Singles Club: Stormzy goes hard with a heart, Vince Staples tramples the competition

Each week on the FACT Singles Club, a selection of our writers work their way through the new music of the week gone by.

This week, Cali rapper Vince Staples cleans up with the highest Singles Club we’ve seen in years and Stormzy ups his game with a Sir Spyro-produced taste of his debut album.

Meanwhile, Blondie put the ‘Fun’ in ‘perfunctory’, Depeche Mode attempt a rousing political anthem, Mariah Carey teams up with YG and the Singles Club fall under Mac DeMarco’s spell.


Stormzy – ‘Big For Your Boots’

Tayyab Amin: The way Stormzy says “boots” it sounds like he’s on a shopping spree, picking up beefs like clothes off a rack. He’s got the flows but it doesn’t matter if you don’t like them ‘cause he wields his words like a battering ram. There’s a little bit of Jackie Chan in the way his impact leaves you too stunned to immediately clock jokes like, “you’re never too big for Adele.” For more on how he goes hard with a heart, check the squat powerplay on bossman’s counter (1:12) right next to the charity jars. (8)

Daniel Montesinos-Donaghy: Sir Spyro with the 2000 WWF promo package keyboard opera with disembodied garage vox: sleek, blocky, terrific. Stormzy is still amazed by his own rise to fame, stunned by “singing” at the O2 and planning to play the guitar in 2018 (someone talk to him). This is great stuff, bring on the album. (8)

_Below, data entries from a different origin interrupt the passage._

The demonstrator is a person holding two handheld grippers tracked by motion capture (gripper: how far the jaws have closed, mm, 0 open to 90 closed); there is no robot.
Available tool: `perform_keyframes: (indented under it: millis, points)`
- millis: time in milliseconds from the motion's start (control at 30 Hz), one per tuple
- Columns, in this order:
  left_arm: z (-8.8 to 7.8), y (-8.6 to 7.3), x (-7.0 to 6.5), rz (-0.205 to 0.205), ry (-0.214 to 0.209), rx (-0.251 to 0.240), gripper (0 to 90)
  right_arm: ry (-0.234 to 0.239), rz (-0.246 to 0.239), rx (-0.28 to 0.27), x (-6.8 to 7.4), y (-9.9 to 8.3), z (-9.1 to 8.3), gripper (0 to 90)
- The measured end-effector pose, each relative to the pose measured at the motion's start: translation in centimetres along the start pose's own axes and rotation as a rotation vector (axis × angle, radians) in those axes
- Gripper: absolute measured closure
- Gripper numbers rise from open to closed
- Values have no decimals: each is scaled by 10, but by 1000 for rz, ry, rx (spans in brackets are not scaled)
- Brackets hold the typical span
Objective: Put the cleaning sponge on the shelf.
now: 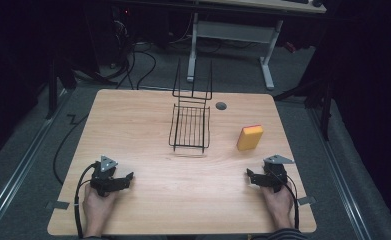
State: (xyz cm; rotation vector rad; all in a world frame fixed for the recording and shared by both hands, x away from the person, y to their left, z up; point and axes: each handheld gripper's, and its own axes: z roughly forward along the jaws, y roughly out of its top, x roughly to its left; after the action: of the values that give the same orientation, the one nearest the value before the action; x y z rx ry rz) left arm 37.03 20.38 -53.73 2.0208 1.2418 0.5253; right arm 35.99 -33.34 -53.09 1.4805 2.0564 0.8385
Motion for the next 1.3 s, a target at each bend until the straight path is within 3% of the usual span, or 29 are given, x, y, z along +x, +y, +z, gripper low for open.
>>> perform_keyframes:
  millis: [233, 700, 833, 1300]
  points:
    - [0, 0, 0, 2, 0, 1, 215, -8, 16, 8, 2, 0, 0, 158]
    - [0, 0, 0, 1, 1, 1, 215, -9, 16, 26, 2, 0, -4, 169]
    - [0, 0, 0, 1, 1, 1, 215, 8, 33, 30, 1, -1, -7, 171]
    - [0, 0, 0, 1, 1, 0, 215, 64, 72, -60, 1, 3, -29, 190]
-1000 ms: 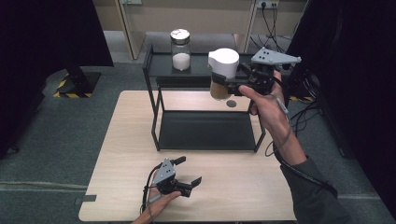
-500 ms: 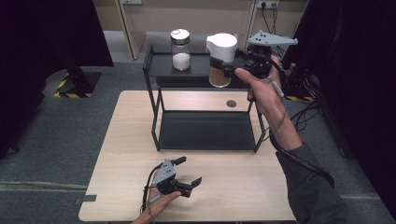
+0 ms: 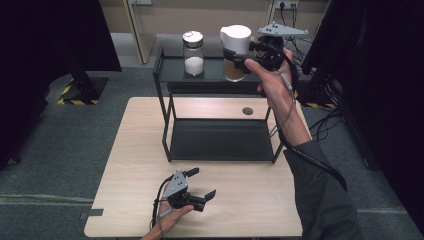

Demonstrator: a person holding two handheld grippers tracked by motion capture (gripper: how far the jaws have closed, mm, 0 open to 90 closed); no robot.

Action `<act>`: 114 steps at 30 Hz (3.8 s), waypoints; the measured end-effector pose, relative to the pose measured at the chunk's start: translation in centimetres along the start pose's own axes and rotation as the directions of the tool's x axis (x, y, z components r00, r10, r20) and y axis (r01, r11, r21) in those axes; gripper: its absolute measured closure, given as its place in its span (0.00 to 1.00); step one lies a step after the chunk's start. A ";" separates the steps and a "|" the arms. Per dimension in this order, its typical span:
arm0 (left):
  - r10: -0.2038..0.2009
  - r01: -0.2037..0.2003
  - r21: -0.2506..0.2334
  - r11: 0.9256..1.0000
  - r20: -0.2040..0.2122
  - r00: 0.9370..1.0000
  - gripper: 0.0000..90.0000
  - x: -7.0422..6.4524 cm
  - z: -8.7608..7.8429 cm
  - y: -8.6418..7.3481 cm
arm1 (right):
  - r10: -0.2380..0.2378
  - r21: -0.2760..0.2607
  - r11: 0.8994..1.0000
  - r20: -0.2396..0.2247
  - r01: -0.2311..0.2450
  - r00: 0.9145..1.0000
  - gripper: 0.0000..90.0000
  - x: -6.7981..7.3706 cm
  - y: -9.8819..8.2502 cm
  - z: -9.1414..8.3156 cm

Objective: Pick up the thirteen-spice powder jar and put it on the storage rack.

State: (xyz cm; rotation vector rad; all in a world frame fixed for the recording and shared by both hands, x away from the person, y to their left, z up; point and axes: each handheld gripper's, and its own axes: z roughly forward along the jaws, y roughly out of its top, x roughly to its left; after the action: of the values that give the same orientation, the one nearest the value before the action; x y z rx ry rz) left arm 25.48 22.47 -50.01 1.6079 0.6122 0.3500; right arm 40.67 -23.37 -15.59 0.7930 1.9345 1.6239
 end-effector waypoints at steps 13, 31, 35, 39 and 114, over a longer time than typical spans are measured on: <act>0.001 -0.001 0.001 1.000 0.006 1.000 0.00 -0.1 0.1 0.0 | 0.022 0.011 1.000 0.072 -0.023 0.997 0.34 -0.3 0.2 2.2; 0.001 -0.001 0.000 1.000 0.010 1.000 0.00 -0.1 0.1 0.0 | 0.040 0.005 0.999 0.103 -0.041 0.994 0.34 -0.5 -0.5 4.1; 0.002 -0.002 -0.001 1.000 0.010 1.000 0.00 -0.1 0.0 0.0 | 0.051 -0.006 0.999 0.103 -0.051 0.993 0.34 -0.7 -0.9 4.2; 0.001 -0.001 -0.001 1.000 0.011 1.000 0.00 0.0 0.0 0.0 | 0.052 -0.013 0.999 0.105 -0.051 0.993 0.34 -0.8 -1.3 4.4; 0.004 -0.004 0.003 1.000 0.001 1.000 0.00 -0.2 0.1 -0.1 | -0.025 -0.083 0.996 -0.012 0.023 1.000 0.01 1.8 -6.8 -4.4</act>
State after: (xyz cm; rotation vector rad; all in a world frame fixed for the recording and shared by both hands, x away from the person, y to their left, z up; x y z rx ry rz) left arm 25.37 22.32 -50.06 1.6122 0.6091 0.3516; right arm 35.58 -26.02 -21.51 0.7251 1.8659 1.6872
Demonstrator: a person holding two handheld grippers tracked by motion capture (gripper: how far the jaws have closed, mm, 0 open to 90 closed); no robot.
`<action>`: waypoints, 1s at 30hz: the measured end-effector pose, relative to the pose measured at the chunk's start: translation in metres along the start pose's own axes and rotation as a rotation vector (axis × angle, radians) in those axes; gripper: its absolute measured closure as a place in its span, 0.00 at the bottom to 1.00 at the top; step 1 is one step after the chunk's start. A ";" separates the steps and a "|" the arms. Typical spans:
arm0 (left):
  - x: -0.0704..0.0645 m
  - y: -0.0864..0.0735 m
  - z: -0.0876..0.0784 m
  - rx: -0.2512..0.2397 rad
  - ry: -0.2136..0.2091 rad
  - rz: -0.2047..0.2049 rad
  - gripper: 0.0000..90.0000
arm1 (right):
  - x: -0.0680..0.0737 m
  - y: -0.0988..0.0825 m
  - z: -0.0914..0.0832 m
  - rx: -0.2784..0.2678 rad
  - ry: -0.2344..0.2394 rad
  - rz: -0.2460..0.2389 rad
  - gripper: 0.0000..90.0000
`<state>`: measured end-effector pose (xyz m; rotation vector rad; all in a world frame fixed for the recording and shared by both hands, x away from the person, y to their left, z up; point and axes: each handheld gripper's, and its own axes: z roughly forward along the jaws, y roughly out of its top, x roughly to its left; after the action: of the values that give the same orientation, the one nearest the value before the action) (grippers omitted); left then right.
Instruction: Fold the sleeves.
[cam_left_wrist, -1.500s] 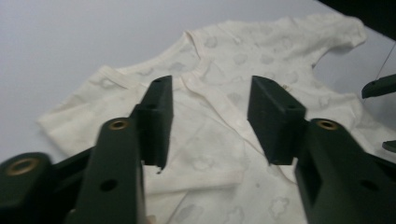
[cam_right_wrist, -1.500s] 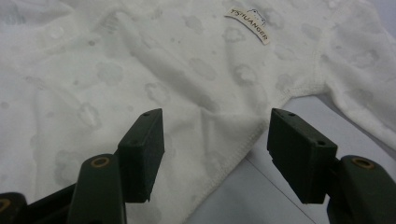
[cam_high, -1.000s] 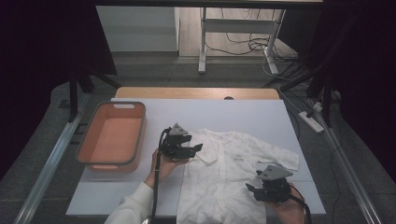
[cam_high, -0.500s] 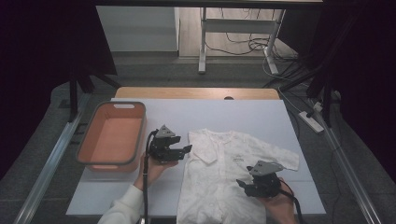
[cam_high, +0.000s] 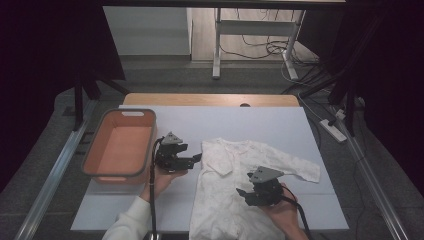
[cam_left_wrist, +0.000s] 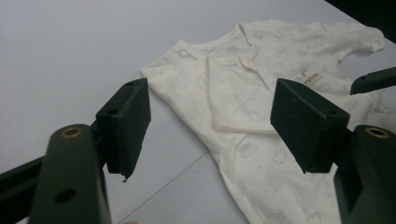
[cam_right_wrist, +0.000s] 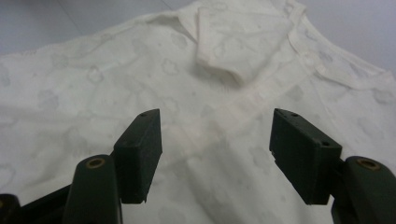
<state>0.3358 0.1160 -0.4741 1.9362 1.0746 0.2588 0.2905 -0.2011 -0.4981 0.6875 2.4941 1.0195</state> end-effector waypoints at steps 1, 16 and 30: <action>0.000 0.000 0.000 -0.001 0.001 -0.001 0.32 | 0.000 0.003 0.002 0.000 -0.001 -0.005 0.38; 0.001 0.002 0.001 -0.001 0.002 -0.004 0.31 | 0.006 0.045 0.044 0.031 -0.008 -0.028 0.43; 0.002 0.006 -0.006 -0.032 -0.015 -0.030 0.31 | -0.001 0.053 0.076 0.108 0.001 -0.010 0.60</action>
<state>0.3370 0.1194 -0.4663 1.8899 1.0827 0.2433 0.3444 -0.1270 -0.5108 0.7062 2.5659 0.8868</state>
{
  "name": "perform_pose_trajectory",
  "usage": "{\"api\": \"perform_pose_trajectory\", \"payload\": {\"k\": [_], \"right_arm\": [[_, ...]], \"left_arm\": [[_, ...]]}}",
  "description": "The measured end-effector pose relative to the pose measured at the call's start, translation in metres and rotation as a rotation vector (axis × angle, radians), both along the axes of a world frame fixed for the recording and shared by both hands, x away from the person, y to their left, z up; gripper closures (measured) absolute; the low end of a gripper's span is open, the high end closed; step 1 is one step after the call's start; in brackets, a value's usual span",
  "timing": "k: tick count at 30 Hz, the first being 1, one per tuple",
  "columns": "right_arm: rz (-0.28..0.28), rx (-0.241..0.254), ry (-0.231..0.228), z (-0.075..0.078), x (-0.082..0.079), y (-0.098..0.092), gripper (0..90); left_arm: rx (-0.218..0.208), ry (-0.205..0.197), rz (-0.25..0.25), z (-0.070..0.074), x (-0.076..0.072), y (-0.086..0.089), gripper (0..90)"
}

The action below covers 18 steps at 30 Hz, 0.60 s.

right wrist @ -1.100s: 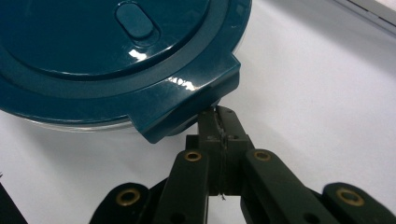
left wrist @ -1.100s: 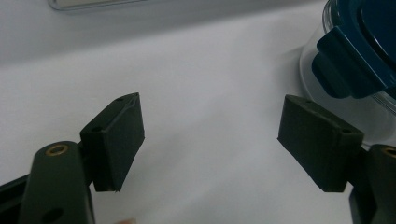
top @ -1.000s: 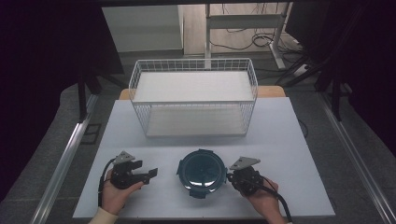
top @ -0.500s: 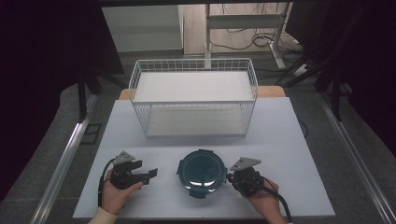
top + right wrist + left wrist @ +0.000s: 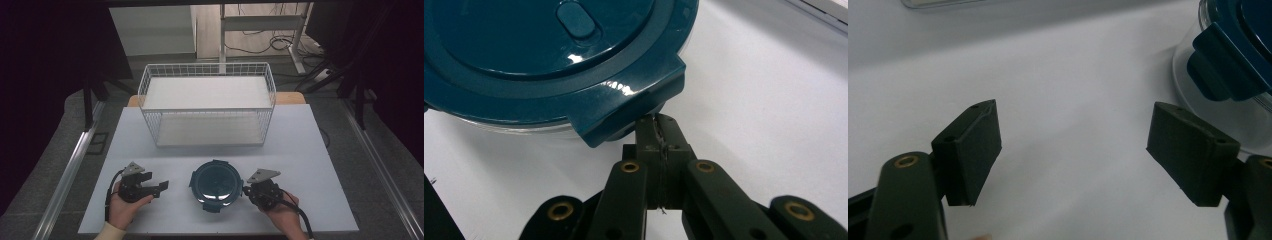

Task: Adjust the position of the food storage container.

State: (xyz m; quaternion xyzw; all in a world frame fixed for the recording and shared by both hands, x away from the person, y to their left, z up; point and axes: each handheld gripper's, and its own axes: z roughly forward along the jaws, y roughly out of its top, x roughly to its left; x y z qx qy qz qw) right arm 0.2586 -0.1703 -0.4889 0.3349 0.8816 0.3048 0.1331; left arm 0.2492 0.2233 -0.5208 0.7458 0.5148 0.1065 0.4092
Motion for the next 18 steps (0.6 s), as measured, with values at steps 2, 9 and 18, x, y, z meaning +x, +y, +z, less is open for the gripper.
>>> {"api": "perform_pose_trajectory", "payload": {"k": [2, 9, 18], "right_arm": [[-0.003, 0.008, -0.001, 0.001, 0.000, -0.001, 89.2], [-0.027, 0.040, -0.019, 0.008, 0.000, -0.012, 89.1], [-0.044, 0.085, -0.016, 0.012, -0.003, -0.024, 88.5]], "left_arm": [[0.001, -0.001, 0.000, 0.000, 0.000, 0.000, 20.7], [0.000, -0.003, 0.001, 0.000, -0.001, 0.000, 20.6], [-0.006, -0.007, 0.005, 0.001, -0.001, 0.001, 20.5]]}}
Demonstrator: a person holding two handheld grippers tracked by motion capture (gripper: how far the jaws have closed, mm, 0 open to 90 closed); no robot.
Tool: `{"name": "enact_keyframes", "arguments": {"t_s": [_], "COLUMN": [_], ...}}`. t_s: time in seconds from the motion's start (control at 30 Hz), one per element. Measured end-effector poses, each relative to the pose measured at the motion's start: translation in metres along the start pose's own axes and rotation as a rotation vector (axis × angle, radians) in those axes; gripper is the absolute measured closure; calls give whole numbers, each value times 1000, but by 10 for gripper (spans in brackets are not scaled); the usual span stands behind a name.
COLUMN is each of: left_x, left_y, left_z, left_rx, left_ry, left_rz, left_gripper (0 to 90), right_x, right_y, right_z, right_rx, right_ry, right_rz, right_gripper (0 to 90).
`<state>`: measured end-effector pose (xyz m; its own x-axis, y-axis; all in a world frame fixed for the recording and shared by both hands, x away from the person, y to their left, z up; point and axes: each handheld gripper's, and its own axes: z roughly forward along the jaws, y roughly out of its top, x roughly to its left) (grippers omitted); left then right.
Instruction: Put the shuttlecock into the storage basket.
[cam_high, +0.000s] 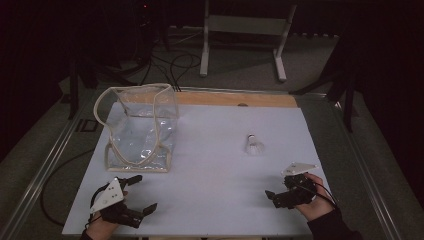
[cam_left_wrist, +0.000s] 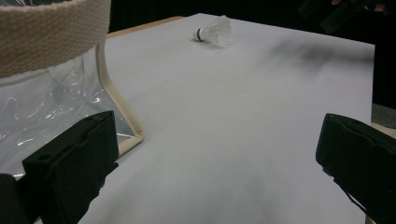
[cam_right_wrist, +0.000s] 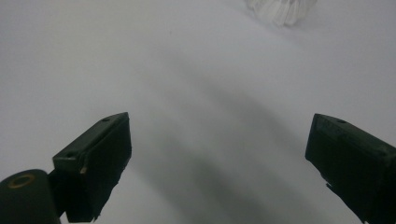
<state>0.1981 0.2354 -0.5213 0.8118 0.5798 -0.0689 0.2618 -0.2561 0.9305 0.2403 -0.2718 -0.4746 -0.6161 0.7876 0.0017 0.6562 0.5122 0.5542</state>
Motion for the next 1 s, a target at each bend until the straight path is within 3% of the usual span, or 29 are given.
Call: {"name": "enact_keyframes", "arguments": {"t_s": [0.4,0.57,0.63,1.0], "left_x": [0,0,0,0], "left_y": [0,0,0,0], "left_z": [0,0,0,0], "left_rx": [0,1,1,0], "left_ry": [-1,-2,-2,-3], "left_rz": [3,5,5,2], "left_gripper": [4,4,4,4], "right_x": [-1,-3,-3,-6], "right_y": [5,7,8,22], "right_z": [3,5,6,5], "right_rx": [109,152,183,206], "right_ry": [-25,8,12,2], "right_rz": [60,106,97,149], "right_gripper": [72,72,72,73]}}
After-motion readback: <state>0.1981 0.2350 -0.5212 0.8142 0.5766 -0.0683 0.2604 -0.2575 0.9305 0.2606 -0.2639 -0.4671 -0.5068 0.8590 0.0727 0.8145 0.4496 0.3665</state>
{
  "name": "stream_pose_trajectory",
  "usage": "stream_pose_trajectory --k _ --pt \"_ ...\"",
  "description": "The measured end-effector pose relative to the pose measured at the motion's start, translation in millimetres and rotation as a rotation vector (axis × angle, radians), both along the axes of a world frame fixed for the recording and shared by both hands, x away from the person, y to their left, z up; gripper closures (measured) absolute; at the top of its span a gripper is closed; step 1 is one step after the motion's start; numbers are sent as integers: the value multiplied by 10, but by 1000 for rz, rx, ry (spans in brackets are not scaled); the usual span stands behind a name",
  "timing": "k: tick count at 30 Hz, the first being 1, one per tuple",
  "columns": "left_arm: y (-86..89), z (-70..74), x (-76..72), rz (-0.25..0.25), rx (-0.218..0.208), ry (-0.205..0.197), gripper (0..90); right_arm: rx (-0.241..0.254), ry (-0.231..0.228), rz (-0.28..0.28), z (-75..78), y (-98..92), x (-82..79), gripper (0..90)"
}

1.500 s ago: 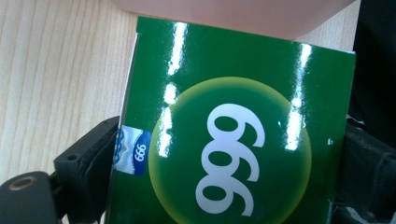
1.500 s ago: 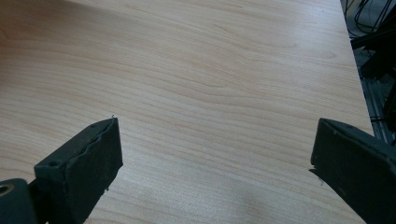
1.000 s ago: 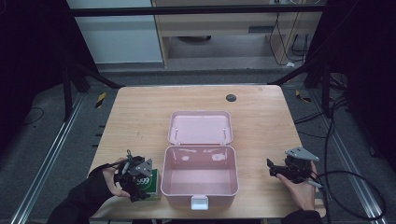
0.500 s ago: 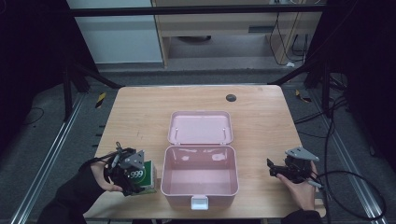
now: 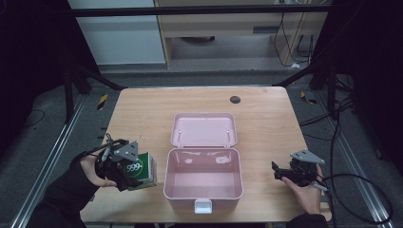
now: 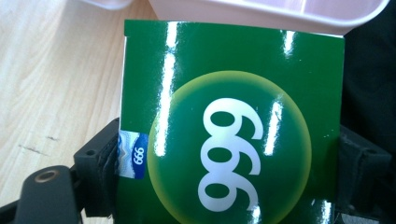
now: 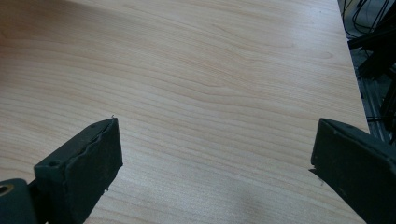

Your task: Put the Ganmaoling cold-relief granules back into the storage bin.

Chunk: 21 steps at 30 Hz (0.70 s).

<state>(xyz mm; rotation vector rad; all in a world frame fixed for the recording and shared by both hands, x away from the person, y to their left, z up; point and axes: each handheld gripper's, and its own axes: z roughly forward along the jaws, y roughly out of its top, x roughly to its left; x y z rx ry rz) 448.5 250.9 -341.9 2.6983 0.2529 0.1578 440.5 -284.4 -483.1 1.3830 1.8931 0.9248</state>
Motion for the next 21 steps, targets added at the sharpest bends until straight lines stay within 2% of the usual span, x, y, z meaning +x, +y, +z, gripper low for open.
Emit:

Son Raw: Stormzy’s early hits tended to veer dramatically from pre-fab trap on one side and grime traditionalism on the other, which meant the music rarely matched the intensity of his flow. Here he finally hits the perfect balance, the synthesized choir and chipmunked lead providing the atmosphere while the skittering drums and his commanding presence do the heavy lifting. With the grime “revival” fading into the rearview, young UK MCs will have to shape what’s next. Here, Stormzy proves he can sound entirely current without American drum patterns. (8)

Chris Kelly: Letting out a Ric Flair “Woo!” for this one. Over an unrelenting blast of percussion (from grime champ Sir Spyro and veteran producer Fraser T Smith), he is all swagger and style, shutting down haters with precision and finesse but man enough to shout out Amy Winehouse and sing along with Adele. Stormzy is the antidote for all that Drake-ish UK hip-hop. (9)

8.25


Blondie – ‘Fun’

Chris Kelly: Blondie opened the studio to a wide range of songwriters for Pollinator, and ‘Fun’ is their collaboration with Dave Sitek. Those expecting any of the rough edges of his Maximum Balloon project (to say nothing of the experimental brillance of TV on the Radio) will be sorely disappointed with this new wave trifle. Wake me when their Charli XCX collaboration surfaces, because this one puts the “fun” in perfunctory. (2)

Tayyab Amin: Only the cowboy guitar can distract us from the overwhelming mediocrity of this track. One lone ranger, riffs at dawn. It’s high noon somewhere in the world, but there’s no action here. (4)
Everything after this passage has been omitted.